• **What is needed**:
Give the entries back exactly as they stand, but without pictures.
══════════
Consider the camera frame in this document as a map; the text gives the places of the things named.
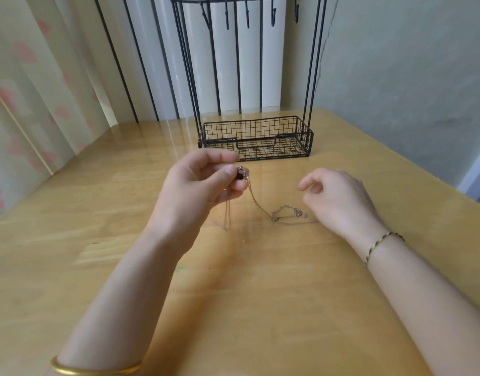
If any person's left hand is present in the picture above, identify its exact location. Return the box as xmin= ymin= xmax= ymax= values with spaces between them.
xmin=145 ymin=148 xmax=250 ymax=257

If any person's right hand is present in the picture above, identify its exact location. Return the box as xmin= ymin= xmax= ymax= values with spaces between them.
xmin=297 ymin=167 xmax=387 ymax=257

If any chain necklace with pendant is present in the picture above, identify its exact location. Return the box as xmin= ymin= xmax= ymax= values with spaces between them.
xmin=222 ymin=163 xmax=309 ymax=232

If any black wire jewelry rack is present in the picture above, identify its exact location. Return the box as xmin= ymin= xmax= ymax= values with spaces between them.
xmin=156 ymin=0 xmax=329 ymax=162

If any person's right forearm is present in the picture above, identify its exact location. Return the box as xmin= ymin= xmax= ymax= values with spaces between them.
xmin=364 ymin=233 xmax=480 ymax=376

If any person's left forearm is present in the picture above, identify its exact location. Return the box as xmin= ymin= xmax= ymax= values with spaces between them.
xmin=46 ymin=229 xmax=186 ymax=376

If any white black-striped curtain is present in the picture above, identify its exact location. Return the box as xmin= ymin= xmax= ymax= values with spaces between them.
xmin=67 ymin=0 xmax=288 ymax=124

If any pink floral curtain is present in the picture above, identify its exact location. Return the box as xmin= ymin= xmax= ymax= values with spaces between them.
xmin=0 ymin=0 xmax=119 ymax=222

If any gold bangle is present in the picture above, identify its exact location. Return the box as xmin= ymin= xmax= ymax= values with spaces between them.
xmin=50 ymin=355 xmax=145 ymax=376

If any braided cord bracelet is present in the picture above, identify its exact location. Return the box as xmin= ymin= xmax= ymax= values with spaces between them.
xmin=364 ymin=230 xmax=407 ymax=268

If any white door frame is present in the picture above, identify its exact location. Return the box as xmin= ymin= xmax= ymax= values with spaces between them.
xmin=458 ymin=139 xmax=480 ymax=202
══════════
• **Expected output**:
Consider the camera frame in this document as a map; the text gives the places of the things named.
If any person's left hand is present in the picture above, identify its exact location. Return the box as xmin= ymin= xmax= ymax= values with spaces between them.
xmin=145 ymin=148 xmax=250 ymax=257

If any person's right hand is present in the picture above, identify its exact location. Return the box as xmin= ymin= xmax= ymax= values with spaces between them.
xmin=297 ymin=167 xmax=387 ymax=257

If any chain necklace with pendant is present in the picture above, identify its exact location. Return the box as xmin= ymin= xmax= ymax= values with spaces between them.
xmin=222 ymin=163 xmax=309 ymax=232

If any black wire jewelry rack is present in the picture above, identify its exact location. Return the box as xmin= ymin= xmax= ymax= values with spaces between them.
xmin=156 ymin=0 xmax=329 ymax=162

If any person's right forearm is present in the picture above, identify its exact location. Return the box as xmin= ymin= xmax= ymax= values with spaces between them.
xmin=364 ymin=233 xmax=480 ymax=376

If any person's left forearm is present in the picture above, identify its exact location. Return the box as xmin= ymin= xmax= ymax= values with spaces between them.
xmin=46 ymin=229 xmax=186 ymax=376

If any white black-striped curtain is present in the picture above, identify its exact location. Return the box as xmin= ymin= xmax= ymax= values with spaces between them.
xmin=67 ymin=0 xmax=288 ymax=124

If any pink floral curtain is present in the picture above, identify its exact location. Return the box as xmin= ymin= xmax= ymax= values with spaces between them.
xmin=0 ymin=0 xmax=119 ymax=222

If any gold bangle is present in the picture above, identify its exact location. Return the box as xmin= ymin= xmax= ymax= values with spaces between them.
xmin=50 ymin=355 xmax=145 ymax=376

If any braided cord bracelet is present in the picture above, identify its exact location. Return the box as xmin= ymin= xmax= ymax= values with spaces between them.
xmin=364 ymin=230 xmax=407 ymax=268

If any white door frame is present in the picture above, identify its exact location. Return the box as xmin= ymin= xmax= ymax= values with spaces between them.
xmin=458 ymin=139 xmax=480 ymax=202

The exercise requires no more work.